_TASK BRIEF_
Two lines below mark the span: the one containing "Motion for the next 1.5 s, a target" and the one containing "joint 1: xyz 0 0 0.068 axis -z". Set down both, plus every line between, exactly as they stand, and nothing else.

_DATA SUPPLIED_
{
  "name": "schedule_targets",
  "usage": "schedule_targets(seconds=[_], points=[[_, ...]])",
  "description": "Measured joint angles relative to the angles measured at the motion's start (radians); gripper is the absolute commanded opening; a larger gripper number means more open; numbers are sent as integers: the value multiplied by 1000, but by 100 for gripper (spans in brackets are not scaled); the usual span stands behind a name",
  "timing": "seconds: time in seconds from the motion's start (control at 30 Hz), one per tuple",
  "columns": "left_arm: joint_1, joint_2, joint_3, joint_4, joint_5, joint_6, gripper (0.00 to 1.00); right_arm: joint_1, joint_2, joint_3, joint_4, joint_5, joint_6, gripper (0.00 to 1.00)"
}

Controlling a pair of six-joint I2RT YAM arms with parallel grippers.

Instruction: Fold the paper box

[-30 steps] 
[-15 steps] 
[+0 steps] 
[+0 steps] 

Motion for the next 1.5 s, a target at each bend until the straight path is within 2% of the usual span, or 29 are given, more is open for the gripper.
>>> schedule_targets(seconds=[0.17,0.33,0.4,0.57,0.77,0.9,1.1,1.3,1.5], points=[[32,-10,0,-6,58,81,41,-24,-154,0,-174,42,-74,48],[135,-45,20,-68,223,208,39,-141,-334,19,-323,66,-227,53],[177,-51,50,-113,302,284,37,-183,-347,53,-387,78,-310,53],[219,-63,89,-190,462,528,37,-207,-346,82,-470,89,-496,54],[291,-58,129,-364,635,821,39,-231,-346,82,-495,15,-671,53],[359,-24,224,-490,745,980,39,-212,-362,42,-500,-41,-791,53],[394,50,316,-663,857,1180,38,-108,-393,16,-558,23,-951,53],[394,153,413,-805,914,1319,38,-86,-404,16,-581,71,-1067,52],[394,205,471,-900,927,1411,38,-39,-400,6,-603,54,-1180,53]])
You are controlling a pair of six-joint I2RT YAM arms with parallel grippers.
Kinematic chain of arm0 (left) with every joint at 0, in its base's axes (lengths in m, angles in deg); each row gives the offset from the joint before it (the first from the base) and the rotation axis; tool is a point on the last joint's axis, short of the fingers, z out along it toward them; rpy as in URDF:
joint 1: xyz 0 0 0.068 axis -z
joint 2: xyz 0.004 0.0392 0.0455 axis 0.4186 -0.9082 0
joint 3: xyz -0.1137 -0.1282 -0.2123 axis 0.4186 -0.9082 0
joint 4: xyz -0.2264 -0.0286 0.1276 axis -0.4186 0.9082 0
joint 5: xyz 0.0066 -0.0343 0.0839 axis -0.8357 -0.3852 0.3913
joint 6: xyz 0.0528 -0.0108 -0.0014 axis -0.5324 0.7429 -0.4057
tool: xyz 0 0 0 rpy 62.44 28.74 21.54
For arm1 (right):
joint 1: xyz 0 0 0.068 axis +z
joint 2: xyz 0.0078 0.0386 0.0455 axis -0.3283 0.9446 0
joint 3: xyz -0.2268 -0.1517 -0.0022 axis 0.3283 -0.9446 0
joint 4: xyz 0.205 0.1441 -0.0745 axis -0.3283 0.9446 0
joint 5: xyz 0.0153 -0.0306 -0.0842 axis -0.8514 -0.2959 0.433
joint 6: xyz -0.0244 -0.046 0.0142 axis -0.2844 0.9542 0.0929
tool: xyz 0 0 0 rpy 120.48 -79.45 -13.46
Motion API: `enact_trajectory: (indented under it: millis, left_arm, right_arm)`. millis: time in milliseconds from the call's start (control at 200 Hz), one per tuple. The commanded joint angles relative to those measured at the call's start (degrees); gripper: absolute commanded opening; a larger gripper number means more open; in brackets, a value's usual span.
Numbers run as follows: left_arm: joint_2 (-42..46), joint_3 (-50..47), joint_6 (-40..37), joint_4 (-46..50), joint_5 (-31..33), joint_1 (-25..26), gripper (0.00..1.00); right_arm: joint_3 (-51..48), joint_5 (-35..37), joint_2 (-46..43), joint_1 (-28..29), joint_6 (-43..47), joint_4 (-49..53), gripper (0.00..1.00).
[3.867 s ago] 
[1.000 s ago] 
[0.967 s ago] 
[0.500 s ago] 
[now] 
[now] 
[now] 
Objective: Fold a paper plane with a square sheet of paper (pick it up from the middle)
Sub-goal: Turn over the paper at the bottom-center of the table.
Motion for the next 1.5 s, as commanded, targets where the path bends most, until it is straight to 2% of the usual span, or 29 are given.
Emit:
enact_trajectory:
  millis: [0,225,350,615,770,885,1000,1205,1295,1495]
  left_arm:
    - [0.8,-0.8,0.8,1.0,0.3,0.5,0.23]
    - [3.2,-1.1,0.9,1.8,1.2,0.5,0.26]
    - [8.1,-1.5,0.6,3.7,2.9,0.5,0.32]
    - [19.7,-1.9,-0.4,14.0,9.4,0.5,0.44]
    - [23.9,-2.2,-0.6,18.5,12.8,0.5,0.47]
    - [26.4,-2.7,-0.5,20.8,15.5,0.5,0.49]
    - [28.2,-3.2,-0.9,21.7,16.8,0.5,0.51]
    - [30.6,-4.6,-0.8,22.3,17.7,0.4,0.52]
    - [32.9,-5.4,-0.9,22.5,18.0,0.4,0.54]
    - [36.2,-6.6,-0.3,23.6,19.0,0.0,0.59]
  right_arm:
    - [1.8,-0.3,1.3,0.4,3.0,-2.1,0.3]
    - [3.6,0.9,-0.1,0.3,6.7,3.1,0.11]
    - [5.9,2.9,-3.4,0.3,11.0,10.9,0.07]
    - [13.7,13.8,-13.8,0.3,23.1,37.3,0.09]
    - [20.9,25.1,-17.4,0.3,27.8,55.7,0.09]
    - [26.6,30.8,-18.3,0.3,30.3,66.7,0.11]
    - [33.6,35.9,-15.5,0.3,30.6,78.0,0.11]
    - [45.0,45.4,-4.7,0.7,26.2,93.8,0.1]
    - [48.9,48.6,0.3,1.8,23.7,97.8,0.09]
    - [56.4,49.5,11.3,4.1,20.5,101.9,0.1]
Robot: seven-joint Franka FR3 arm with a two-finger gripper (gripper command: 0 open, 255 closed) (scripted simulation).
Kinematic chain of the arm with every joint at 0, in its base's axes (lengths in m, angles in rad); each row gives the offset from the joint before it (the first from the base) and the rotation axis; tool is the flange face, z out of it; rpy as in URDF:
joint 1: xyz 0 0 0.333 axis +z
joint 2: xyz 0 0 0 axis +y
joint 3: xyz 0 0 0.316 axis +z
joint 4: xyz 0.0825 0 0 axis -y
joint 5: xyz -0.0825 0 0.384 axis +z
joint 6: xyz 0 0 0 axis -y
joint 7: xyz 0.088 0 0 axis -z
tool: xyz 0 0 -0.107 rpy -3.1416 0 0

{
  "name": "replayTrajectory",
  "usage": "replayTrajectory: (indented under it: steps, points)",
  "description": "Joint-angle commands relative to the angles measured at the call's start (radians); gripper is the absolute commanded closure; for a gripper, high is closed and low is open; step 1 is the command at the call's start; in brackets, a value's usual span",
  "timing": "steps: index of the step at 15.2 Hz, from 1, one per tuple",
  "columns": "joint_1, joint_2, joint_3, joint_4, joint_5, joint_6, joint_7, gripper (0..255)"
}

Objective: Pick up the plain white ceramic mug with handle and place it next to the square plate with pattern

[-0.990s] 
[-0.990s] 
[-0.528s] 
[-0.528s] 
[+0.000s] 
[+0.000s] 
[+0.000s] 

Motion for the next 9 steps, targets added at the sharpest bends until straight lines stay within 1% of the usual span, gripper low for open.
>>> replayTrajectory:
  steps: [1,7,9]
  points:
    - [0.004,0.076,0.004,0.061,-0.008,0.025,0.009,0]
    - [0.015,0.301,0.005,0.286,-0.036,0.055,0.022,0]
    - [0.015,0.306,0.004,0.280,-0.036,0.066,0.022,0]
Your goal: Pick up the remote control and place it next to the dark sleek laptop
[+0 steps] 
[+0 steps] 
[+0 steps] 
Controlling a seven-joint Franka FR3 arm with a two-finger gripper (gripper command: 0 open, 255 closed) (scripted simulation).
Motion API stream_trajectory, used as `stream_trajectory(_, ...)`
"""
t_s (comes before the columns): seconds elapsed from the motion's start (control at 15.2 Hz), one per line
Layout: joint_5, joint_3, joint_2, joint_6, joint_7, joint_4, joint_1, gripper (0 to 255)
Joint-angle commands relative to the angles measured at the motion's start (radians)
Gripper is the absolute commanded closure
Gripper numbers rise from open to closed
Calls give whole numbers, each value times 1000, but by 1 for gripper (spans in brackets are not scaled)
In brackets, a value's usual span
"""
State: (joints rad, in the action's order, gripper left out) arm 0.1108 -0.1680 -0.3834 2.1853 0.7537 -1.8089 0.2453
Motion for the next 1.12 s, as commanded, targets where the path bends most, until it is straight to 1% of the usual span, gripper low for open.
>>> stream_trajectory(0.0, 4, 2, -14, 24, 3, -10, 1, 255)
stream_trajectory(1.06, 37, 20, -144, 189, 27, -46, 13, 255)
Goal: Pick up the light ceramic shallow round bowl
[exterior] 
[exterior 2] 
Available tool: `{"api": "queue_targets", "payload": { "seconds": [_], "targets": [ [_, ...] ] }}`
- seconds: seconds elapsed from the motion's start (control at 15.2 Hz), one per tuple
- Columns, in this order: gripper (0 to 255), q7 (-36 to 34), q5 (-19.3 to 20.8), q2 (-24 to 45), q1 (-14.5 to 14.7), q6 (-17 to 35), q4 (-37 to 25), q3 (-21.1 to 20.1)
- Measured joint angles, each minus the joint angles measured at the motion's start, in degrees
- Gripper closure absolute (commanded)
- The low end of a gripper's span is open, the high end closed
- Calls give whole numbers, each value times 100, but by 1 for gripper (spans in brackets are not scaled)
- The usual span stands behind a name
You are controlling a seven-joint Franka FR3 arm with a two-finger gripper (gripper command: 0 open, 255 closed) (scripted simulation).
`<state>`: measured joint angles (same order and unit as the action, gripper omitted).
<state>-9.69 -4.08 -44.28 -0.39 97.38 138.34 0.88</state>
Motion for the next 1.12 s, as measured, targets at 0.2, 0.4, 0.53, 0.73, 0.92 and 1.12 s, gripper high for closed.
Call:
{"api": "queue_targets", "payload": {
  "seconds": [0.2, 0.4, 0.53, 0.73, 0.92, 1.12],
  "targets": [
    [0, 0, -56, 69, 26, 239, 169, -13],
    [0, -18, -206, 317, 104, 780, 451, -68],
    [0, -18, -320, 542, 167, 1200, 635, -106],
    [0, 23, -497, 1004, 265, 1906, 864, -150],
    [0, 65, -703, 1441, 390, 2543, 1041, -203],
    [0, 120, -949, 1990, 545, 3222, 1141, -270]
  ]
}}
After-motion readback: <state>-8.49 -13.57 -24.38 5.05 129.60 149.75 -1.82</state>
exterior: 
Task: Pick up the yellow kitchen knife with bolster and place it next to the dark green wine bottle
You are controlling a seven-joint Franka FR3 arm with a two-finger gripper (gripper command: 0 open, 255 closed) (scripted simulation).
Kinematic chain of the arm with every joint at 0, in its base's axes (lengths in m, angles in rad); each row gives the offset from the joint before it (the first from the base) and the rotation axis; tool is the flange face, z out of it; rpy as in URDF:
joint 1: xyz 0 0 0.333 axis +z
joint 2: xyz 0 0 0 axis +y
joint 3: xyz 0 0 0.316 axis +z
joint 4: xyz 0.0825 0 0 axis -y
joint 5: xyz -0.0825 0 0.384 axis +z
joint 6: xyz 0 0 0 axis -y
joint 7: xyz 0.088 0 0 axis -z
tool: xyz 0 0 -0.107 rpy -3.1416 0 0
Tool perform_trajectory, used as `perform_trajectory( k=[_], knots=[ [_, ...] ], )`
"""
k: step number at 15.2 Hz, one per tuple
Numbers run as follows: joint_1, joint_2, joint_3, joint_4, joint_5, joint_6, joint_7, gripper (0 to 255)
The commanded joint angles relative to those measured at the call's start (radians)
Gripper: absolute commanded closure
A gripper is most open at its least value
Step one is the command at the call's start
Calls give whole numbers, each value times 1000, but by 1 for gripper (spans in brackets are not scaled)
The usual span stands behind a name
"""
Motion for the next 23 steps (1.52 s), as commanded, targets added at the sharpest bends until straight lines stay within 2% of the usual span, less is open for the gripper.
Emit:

_EXERCISE RESPONSE_
Motion for the next 1.5 s, a target at each bend until the straight path is within 2% of the usual span, or 29 are given, more is open for the gripper.
>>> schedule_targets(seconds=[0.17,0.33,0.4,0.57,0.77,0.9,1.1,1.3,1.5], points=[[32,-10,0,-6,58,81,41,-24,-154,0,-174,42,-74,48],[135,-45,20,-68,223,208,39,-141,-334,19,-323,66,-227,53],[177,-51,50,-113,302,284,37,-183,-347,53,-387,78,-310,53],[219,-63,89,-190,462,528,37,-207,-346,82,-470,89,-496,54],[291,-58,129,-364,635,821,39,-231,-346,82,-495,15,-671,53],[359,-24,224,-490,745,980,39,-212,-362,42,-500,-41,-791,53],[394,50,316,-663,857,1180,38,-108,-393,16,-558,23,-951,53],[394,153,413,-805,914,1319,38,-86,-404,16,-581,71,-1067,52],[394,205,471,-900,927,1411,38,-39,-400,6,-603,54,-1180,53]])
You are controlling a pair of six-joint I2RT YAM arms with parallel grippers.
Kinematic chain of arm0 (left) with every joint at 0, in its base's axes (lengths in m, angles in deg); each row gives the offset from the joint before it (the first from the base) and the rotation axis; tool is a point on the last joint's axis, short of the fingers, z out along it toward them; rpy as in URDF:
joint 1: xyz 0 0 0.068 axis -z

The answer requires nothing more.